Dreaming. Still dreaming?
The back of his head lay in front of her, still as could be. She closed and reopened her eyes, making sure it wasn't an illusion. She flashed back to his kiss. And to falling onto the bed, locked in his embrace. She remembered his arms wrapped around her, his breath on her neck.
Hours ago. Maybe minutes ago.
She couldn't be sure. She checked her shirt and confirmed the memory that all her clothes had been left on. She breathed a sigh of relief. His shirt was crumpled up, so that a bit of his back could be seen.

God, the skin on his back looks soft.
She couldn't actually remember touching it.
I wonder if he has some Brooks Brothers wrinkle-free shirts. I wonder if they'd withstand this type of thing.
Shit.
Omigod, Olivia
. She gave herself an inner-monologue bitch slap.
This man. Can't be here. He's married. He's my boss. This cannot have happened. Campaign Lesson #1. This is Campaign Lesson #1.

Her bitch slap must have reverberated, because he flinched and turned to her. His eyes seemed even bluer than before.
Do not look.

“You have to leave.” She whispered fiercely, still unaware of even what time it was.

“What?” He showed her the naïve smile of someone not awake enough to recognize the situation for what it was.

“You. Me. You have to—Someone will—” She couldn't get the
words to form a sentence.
Why does he have to be so good looking?
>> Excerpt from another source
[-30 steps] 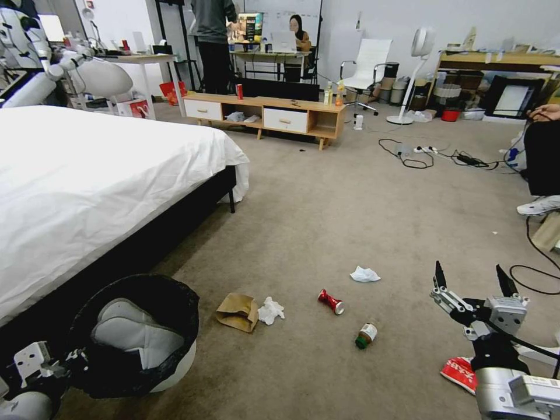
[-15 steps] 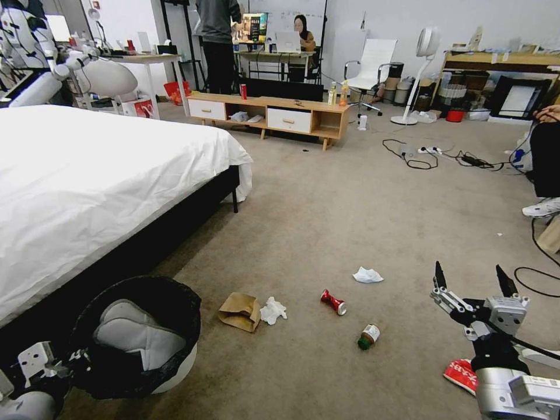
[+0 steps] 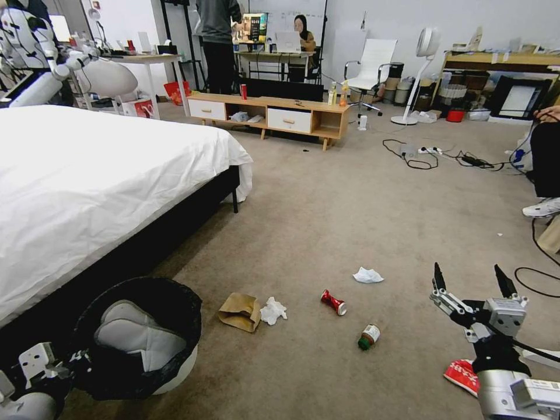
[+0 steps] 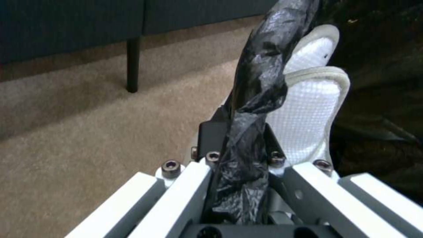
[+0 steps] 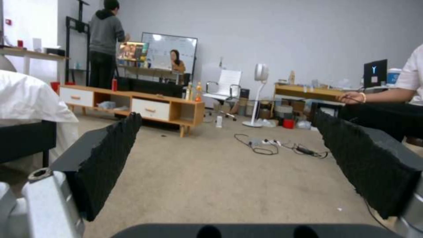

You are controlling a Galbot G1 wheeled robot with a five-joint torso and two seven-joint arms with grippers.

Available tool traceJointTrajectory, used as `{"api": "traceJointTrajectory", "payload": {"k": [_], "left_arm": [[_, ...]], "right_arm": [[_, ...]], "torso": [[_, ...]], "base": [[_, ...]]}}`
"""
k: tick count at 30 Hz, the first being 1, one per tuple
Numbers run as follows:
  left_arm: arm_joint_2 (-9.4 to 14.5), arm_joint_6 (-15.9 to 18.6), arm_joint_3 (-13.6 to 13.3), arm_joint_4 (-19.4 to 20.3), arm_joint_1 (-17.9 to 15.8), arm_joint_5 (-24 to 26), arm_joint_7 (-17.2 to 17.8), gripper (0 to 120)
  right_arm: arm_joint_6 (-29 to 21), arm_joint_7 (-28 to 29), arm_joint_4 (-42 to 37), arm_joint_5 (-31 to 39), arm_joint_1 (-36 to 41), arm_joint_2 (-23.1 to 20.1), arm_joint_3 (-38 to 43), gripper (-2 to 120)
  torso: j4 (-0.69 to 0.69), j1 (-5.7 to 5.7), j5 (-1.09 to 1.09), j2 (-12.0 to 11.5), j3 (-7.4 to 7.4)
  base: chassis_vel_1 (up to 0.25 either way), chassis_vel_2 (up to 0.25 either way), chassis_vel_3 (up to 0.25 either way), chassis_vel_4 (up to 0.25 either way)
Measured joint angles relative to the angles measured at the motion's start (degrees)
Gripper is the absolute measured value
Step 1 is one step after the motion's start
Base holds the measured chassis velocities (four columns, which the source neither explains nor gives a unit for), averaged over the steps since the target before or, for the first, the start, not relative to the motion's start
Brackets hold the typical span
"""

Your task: Pick up the trash bin and place the garbage on the floor into it.

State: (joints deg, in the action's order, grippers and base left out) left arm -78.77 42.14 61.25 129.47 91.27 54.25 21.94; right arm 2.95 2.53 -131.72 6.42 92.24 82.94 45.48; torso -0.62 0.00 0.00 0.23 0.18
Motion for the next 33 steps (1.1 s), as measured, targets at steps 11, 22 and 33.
{"api": "traceJointTrajectory", "payload": {"k": [11, 22, 33], "left_arm": [[-0.16, 0.0, 0.26, 0.09, 0.09, -0.04, -0.17, 2], [-0.55, -0.01, 0.21, 0.24, 0.05, -0.22, -0.28, 2], [-0.87, 0.0, 0.12, 0.51, 0.3, -0.93, -0.81, 2]], "right_arm": [[0.37, -0.05, 0.08, -0.05, 0.02, -0.01, -0.25, 100], [1.55, -0.14, 0.39, -0.01, -0.04, -0.23, -0.44, 100], [1.56, -0.24, 0.39, 0.01, 0.03, -0.37, -0.49, 100]], "torso": [[0.0, 0.0, 0.0, -0.01, 0.01], [0.0, 0.01, -0.01, -0.02, 0.01], [0.0, 0.0, 0.0, -0.01, 0.0]], "base": [[-0.163, 0.158, 0.155, -0.157], [-0.113, 0.121, 0.113, -0.112], [0.0, 0.0, 0.0, 0.0]]}}
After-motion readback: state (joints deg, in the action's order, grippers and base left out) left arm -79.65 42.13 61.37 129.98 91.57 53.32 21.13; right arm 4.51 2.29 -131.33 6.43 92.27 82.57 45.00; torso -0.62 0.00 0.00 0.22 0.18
He has to go.

“And the translation of that is, beautiful?” He kept his incongruously calm smile and brushed back her hair.

He called me beautiful. He thinks I'm beautiful.
She began to tilt her head toward her shoulder and then quickly picked it back up.
He can't call me beautiful.
“Ohmygod, crazy man. This is insane, and you can't be here!” She pushed him nearly off the bed.
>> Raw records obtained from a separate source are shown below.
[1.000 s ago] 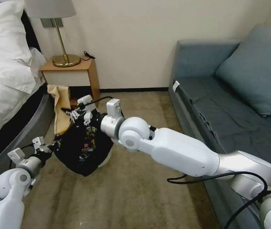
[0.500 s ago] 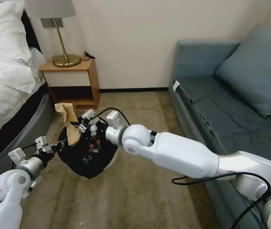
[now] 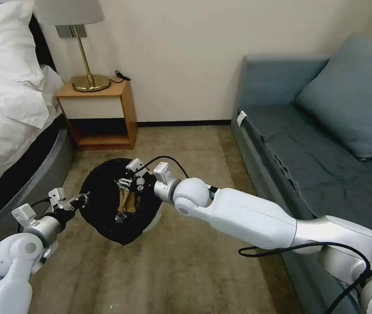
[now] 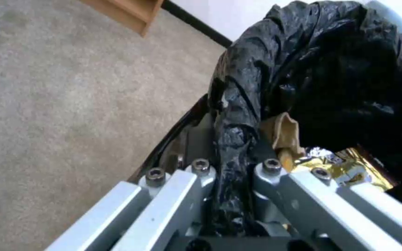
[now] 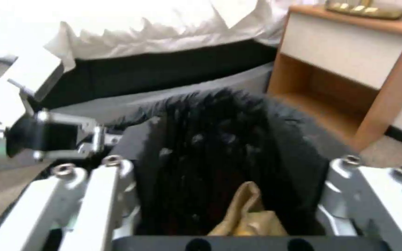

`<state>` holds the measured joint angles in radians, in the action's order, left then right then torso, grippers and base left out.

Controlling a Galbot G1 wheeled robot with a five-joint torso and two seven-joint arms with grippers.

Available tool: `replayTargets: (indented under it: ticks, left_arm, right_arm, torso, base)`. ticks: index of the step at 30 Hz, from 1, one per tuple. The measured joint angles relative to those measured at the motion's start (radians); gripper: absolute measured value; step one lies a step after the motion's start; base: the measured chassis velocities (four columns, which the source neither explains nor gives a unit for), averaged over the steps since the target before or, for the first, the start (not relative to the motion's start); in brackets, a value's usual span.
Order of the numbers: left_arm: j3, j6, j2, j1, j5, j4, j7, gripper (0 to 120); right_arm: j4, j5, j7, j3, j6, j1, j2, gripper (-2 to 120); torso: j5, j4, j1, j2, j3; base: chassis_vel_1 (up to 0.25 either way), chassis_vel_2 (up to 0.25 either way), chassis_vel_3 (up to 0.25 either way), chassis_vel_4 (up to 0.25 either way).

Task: Pick up the trash bin, then pick up the garbage on the floor and place it into the trash bin.

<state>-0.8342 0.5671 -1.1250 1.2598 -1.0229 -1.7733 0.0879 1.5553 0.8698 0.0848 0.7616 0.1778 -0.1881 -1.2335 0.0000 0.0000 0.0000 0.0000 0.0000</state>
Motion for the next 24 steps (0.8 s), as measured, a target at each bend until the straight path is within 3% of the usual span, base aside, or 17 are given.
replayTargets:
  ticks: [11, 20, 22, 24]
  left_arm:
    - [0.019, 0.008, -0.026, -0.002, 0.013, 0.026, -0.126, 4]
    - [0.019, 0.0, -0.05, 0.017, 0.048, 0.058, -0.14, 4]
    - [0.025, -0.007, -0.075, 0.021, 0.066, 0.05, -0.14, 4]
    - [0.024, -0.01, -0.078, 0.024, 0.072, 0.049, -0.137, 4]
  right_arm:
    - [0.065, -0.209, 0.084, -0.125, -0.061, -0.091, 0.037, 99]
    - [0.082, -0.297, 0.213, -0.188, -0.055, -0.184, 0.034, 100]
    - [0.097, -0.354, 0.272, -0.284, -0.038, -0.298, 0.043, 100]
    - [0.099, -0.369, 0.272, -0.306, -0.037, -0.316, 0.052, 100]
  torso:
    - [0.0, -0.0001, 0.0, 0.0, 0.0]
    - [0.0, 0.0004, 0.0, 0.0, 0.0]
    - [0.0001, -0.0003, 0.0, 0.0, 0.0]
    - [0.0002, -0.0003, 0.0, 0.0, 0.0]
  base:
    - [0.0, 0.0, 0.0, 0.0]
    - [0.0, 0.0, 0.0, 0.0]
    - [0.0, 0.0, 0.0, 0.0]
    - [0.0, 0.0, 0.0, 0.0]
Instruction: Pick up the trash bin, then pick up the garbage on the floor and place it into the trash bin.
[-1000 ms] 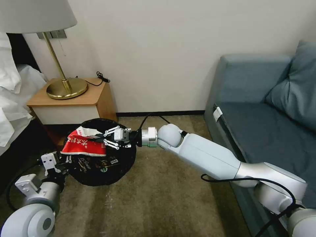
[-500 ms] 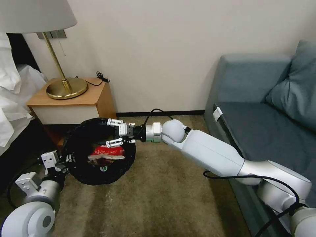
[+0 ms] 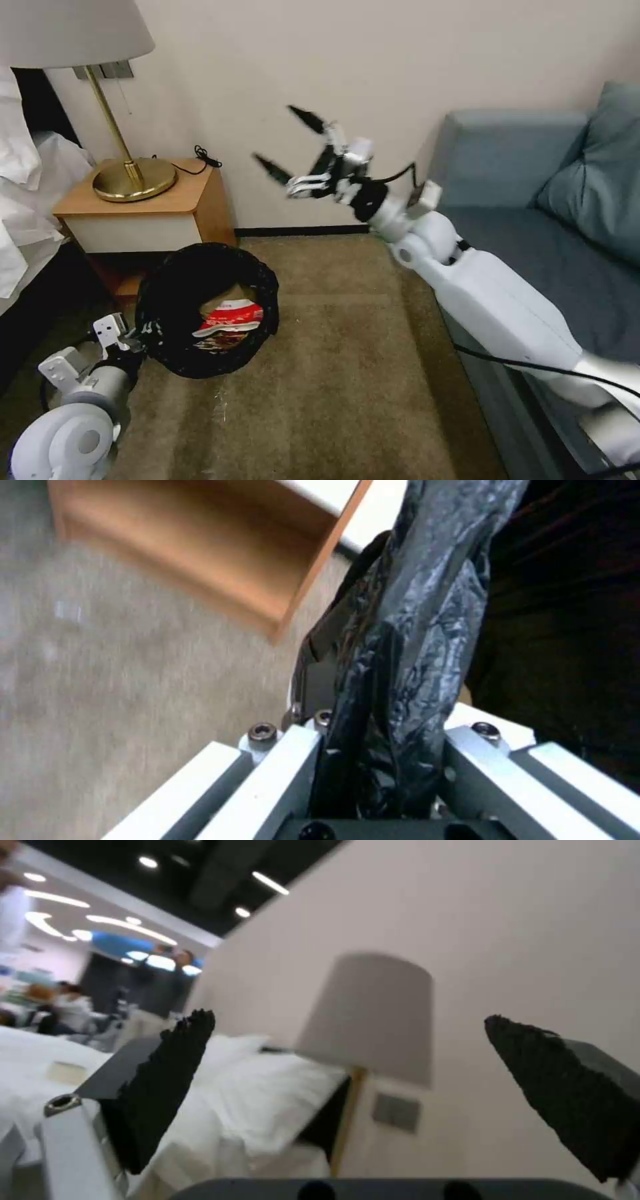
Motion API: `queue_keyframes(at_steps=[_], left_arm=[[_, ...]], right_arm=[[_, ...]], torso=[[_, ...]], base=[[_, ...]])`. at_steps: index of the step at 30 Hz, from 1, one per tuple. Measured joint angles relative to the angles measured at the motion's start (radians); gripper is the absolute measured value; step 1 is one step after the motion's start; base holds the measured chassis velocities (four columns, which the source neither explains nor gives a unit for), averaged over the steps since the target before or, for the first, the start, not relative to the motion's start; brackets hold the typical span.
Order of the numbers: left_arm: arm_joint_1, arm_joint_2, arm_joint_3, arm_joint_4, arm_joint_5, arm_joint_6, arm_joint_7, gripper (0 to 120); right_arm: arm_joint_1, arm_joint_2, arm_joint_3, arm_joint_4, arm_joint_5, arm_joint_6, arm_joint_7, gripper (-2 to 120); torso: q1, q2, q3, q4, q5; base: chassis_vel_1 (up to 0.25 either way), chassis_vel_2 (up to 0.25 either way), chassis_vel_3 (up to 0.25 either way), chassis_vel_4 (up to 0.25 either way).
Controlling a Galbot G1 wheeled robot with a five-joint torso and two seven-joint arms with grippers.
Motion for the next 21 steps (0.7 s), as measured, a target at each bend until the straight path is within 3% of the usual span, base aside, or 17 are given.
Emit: queue_keyframes(at_steps=[3, 4, 5, 7, 10, 11, 16, 21], left_arm=[[0.002, -0.003, 0.004, -0.015, -0.128, 0.086, -0.125, 1], [0.002, -0.003, 0.004, -0.015, -0.128, 0.086, -0.125, 1], [0.003, -0.004, 0.005, -0.014, -0.165, 0.105, -0.172, 1], [0.004, -0.004, 0.005, -0.013, -0.173, 0.108, -0.182, 1], [0.004, -0.005, 0.012, -0.013, -0.366, 0.177, -0.432, 1], [0.002, -0.005, 0.015, -0.008, -0.383, 0.184, -0.466, 1], [-0.002, -0.015, 0.025, 0.036, -0.372, 0.191, -0.498, 1], [-0.02, -0.014, 0.034, 0.092, -0.284, 0.188, -0.459, 1]], right_arm=[[-0.113, 0.0, 0.077, 0.02, -0.027, -0.003, 0.012, 100], [-0.113, 0.0, 0.077, 0.02, -0.027, -0.003, 0.012, 100], [-0.14, -0.001, 0.093, 0.025, -0.035, -0.003, 0.013, 100], [-0.146, -0.001, 0.096, 0.025, -0.038, -0.003, 0.013, 100], [-0.242, -0.001, 0.136, 0.027, -0.096, 0.009, 0.013, 100], [-0.257, 0.0, 0.138, 0.026, -0.105, 0.014, 0.012, 100], [-0.295, 0.0, 0.14, 0.029, -0.126, 0.023, 0.009, 100], [-0.315, -0.006, 0.141, 0.029, -0.14, 0.031, 0.005, 100]], torso=[[0.0, 0.0, 0.0, -0.0006, -0.0001], [0.0, 0.0, 0.0, -0.0006, -0.0001], [0.0, 0.0, 0.0, -0.0005, 0.0], [0.0, 0.0, 0.0, -0.0006, 0.0001], [0.0, 0.0, 0.0, -0.0001, 0.0001], [0.0, 0.0, 0.0, -0.0003, 0.0001], [0.0, 0.0, 0.0, -0.0001, -0.0001], [0.0, 0.0, 0.0, -0.0003, 0.0]], base=[[0.0, 0.0, 0.0, 0.0], [0.0, 0.0, 0.0, 0.0], [0.0, 0.0, 0.0, 0.0], [0.0, 0.0, 0.0, 0.0], [0.0, 0.0, 0.0, 0.0], [0.0, 0.0, 0.0, 0.0], [0.0, 0.0, 0.0, 0.0], [0.0, 0.0, 0.0, 0.0]])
“Do you always look this pretty when you wake up?”

“Leave. Leave. Leave. Go to your room or your house. Are you even staying here? Ohmygod.”

He smiled. “Okay, okay, I'm going. I'm staying a few doors down. Knew it would be a late night.” He went to kiss her, but she swiftly interrupted his move with a shove. He stumbled off the bed, pulling his shirt down, with a smug grin that seemed a response to her assertiveness.

As he left the room, he turned and looked back at her.

“You're amazing, Olivia. Amazing.”

As the door shut, she fell backward onto the bed, turned her head into the pillow, and silently screamed.

She flipped back over, smiling. She held on to a pillow, unsure of what to do with herself. She rested her hand on her neck, remembering how he had held it so tenderly while they kissed.
Amazing. He thinks I am amazing.

“We kissed. Oh my God, we kissed. Landon Taylor. I kissed Landon Taylor,” she whispered to the ceiling. She had to say it out loud, as if to confirm that it had actually happened. It took a good seven or eight repetitions of that phrase before the excitement turned back to fear and guilt.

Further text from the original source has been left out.